Bei Kindern werden anaphylaktische Reaktionen überwiegend durch Nahrungsmittel ausgelöst. An erster Stelle stehen Erdnüsse, Haselnüsse und Milcheiweiß. Bei Erwachsenen sind Wespen- und Bienengift, Hülsenfrüchte, tierisches Eiweiß sowie Schmerzmittel die häufigsten Auslöser einer Anaphylaxie. Da anaphylaktische Reaktionen in Deutschland nicht meldepflichtig sind, existiert keine amtliche Statistik über Häufigkeit, Verlauf und Ausgang. Bislang wird ein “Anaphylaxieregister” für Deutschland, das auf freiwilligen Meldungen von Allergologen beruht, von Wissenschaftlern und Ärzten aus eigenem Engagement geführt. Dieses liefert bereits wichtige Informationen, kann aber ein flächendeckendes, amtliches Register nicht ersetzen.

„Die Anaphylaxie wird deutlich unterschätzt. Einer von 100 Menschen erleidet mindestens einmal in seinem Leben einen allergischen Schock. Das Risiko ist viel höher, als es den Betroffenen meist bewusst ist“, so Professor Christian Vogelberg, Vorstandsvorsitzender der Gesellschaft für Pädiatrische Allergologie und Umweltmedizin e.V. (GPA). Gefährdete Personen sollten deshalb ständig Notfallmedikamente bei sich tragen. Wesentlicher Bestandteil dabei ist eine Adrenalin-Auto-Injektor (AAI) genannte Spritze. Das Adrenalin reduziert die Symptome am Herz, an der Haut und den Atemwegen und muss vom Patienten oder anderem geschulten Personen injiziert werden.
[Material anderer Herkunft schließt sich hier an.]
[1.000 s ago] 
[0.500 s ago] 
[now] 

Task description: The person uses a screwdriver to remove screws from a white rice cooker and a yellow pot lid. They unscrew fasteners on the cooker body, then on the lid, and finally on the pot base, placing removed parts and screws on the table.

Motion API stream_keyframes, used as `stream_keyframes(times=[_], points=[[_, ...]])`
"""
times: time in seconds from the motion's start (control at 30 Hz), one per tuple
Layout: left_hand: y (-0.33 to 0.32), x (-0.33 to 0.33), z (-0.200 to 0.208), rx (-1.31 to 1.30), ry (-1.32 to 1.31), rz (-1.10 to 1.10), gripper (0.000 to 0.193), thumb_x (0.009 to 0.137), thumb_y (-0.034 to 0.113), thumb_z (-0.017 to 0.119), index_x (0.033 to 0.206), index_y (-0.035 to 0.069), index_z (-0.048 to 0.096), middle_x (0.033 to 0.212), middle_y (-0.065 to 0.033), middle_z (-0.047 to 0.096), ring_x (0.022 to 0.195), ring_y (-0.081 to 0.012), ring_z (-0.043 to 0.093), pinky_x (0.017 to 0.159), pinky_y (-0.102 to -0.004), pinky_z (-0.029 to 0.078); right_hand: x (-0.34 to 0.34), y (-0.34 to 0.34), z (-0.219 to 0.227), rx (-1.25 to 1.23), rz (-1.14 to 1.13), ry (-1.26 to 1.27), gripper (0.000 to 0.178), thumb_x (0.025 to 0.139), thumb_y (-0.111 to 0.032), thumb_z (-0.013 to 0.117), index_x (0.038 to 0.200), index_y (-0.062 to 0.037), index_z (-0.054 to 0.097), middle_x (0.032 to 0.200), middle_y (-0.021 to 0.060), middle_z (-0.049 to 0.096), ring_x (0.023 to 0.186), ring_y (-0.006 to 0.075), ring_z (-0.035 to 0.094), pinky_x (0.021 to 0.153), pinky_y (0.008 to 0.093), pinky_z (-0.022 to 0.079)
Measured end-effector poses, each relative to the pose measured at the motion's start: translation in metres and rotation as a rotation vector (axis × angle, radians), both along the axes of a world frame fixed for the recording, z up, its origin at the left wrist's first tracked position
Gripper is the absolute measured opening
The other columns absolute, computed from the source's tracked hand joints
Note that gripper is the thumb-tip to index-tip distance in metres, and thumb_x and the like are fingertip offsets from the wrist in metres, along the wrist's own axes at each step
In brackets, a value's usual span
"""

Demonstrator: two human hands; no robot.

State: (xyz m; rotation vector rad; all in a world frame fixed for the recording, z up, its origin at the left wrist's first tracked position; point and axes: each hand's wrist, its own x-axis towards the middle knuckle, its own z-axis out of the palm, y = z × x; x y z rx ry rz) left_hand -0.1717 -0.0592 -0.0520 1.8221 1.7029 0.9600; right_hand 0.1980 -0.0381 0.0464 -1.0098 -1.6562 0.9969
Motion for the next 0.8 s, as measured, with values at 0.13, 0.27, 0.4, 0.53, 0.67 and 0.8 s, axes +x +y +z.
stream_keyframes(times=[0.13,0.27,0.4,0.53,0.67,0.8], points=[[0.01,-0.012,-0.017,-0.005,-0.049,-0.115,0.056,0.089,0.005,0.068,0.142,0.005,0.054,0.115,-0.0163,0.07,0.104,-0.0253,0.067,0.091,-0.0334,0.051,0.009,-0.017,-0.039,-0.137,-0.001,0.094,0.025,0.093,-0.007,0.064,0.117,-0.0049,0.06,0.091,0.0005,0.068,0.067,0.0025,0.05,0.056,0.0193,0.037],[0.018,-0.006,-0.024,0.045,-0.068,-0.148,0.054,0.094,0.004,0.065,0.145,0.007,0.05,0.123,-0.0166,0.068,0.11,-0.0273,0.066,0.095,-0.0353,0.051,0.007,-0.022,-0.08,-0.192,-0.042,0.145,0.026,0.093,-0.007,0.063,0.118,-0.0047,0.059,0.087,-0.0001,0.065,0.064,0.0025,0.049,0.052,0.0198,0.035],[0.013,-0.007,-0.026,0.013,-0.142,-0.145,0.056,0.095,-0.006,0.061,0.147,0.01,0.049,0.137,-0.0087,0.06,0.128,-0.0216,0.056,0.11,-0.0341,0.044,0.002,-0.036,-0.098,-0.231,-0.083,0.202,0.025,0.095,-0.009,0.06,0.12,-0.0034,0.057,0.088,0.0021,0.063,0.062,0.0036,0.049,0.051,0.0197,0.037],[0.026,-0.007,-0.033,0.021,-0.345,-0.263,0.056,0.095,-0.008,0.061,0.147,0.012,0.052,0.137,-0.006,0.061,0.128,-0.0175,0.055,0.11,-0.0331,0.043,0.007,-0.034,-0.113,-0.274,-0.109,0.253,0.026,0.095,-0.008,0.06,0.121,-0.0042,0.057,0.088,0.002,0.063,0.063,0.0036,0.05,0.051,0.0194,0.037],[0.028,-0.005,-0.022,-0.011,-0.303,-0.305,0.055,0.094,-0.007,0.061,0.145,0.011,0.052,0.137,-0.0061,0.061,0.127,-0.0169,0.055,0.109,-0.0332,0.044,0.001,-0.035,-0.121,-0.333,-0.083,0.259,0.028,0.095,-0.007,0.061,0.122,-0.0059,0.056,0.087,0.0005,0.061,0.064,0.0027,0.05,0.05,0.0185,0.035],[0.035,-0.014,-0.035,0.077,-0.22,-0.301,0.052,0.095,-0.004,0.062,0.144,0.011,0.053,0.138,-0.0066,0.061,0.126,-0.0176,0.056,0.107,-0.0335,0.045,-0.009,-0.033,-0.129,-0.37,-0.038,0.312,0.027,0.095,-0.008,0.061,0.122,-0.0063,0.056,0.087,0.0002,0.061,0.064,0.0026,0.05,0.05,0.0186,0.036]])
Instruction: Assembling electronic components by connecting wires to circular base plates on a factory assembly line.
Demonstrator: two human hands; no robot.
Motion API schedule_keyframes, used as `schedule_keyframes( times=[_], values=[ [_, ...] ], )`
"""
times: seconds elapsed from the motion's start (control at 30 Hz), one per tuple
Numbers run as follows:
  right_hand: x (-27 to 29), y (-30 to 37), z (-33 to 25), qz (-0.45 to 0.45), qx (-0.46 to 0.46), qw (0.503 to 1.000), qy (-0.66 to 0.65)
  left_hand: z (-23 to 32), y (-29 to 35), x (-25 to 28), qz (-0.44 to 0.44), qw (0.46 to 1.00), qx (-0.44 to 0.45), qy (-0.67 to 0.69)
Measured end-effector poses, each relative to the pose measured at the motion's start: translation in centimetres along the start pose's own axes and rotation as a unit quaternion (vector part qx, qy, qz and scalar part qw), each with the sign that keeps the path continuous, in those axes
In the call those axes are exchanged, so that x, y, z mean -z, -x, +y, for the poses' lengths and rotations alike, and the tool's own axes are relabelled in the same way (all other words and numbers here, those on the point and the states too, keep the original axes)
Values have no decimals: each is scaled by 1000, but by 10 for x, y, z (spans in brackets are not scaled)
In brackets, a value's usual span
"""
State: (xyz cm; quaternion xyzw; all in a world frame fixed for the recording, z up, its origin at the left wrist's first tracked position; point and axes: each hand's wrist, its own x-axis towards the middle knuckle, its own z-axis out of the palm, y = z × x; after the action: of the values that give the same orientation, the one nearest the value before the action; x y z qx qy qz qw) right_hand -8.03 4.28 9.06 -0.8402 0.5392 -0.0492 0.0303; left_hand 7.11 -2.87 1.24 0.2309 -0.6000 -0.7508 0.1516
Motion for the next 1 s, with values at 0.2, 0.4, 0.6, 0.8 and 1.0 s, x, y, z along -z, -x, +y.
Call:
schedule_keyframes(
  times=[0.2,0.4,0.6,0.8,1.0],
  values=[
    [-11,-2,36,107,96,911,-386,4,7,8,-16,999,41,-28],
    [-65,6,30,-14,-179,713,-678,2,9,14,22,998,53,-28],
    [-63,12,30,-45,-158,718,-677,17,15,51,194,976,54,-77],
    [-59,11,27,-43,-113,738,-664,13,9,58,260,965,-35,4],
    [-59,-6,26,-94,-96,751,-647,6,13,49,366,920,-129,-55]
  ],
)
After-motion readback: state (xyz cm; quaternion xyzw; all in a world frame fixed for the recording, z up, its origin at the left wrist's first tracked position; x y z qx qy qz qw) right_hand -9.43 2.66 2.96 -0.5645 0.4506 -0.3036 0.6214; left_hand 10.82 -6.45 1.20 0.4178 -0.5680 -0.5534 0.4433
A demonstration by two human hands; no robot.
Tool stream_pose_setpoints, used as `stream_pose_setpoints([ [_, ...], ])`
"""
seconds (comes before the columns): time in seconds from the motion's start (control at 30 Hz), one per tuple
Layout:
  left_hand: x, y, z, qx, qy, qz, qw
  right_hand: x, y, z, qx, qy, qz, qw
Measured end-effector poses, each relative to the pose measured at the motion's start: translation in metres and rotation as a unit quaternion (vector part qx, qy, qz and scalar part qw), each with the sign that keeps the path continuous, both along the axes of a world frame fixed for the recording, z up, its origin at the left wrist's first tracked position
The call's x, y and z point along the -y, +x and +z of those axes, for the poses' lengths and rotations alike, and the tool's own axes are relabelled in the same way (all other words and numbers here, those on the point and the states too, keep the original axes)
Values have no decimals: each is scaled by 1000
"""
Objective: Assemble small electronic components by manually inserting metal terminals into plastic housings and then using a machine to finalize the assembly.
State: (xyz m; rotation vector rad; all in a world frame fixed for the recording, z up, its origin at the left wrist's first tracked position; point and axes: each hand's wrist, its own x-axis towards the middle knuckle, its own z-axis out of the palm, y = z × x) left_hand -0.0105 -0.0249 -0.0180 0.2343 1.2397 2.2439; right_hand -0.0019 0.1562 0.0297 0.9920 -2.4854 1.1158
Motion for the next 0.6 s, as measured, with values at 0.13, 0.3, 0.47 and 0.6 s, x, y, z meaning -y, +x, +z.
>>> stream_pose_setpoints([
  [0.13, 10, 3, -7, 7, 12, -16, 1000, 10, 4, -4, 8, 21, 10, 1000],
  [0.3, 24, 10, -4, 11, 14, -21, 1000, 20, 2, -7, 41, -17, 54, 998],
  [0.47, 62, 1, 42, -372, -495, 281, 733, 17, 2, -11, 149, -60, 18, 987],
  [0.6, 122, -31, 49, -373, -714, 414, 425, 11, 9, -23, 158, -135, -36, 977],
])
Der am 1. Juli 2019 geschlossene “Rahmenvertrag über die Arzneimittelversorgung” zwischen dem Deutschen Apothekerverband und dem Spitzenverband der gesetzlichen Krankenkassen verpflichtet nun aber die Apotheker, statt des verordneten AAI einen der vier preisgünstigsten AAI an den Patienten abzugeben. „Hierdurch ist die Versorgung von Anaphylaxie-gefährdeten Patienten erheblich verschlechtert worden“, kritisierte Professor Dr. Ludger Klimek, Präsident des Ärzteverbandes Deutscher Allergologen (AEDA).

Patienten werden für den Notfall mit ihrem AAI geschult, damit sie sich das lebensrettende Adrenalin ohne nachzudenken sofort spritzen können. Aufwendige Trainingsprogramme wie das der Arbeitsgemeinschaft

Anaphylaxie Training und Edukation (AGATE) machen Patienten und auch Bezugspersonen wie Verwandte, Lehrer und Kita-Personal mit der Anwendung des AAI vertraut und nehmen Ängste vor der Injektion. Erhält der Patient nun einen AAI, der anders als das eingeübte Modell funktioniert, kann das die Notfall- behandlung gefährden – möglicherweise mit juristischen Folgen: Denn Haftungsausschlusserklärungen und auch Anaphylaxie-Pässe werden meist produktspezifisch ausgefüllt. Liegt durch den Rahmenvertrag keine gültige Haftungsausschlusserklärung für das spezifische Präparat vor, unterbleibt möglicherweise eine erforderliche Notfallbehandlung durch einen Dritten. „Das zeigt, dass bei Verschreibung eines bestimmten Adrenalin-Autoinjektors dieser auch ausgehändigt werden muss und nicht in der Apotheke einfach durch einen anderen ausgetauscht werden kann, denn das kann Menschenleben gefährden“, so Professor Dr. Thomas Werfel, Präsident der Deutschen Gesellschaft für Allergologie und Klinische Immunologie (DGAKI). Daher fordern die Wissenschaftler eine Korrektur des Rahmenvertrags zur Arzneimittelversorgung in diesem Punkt.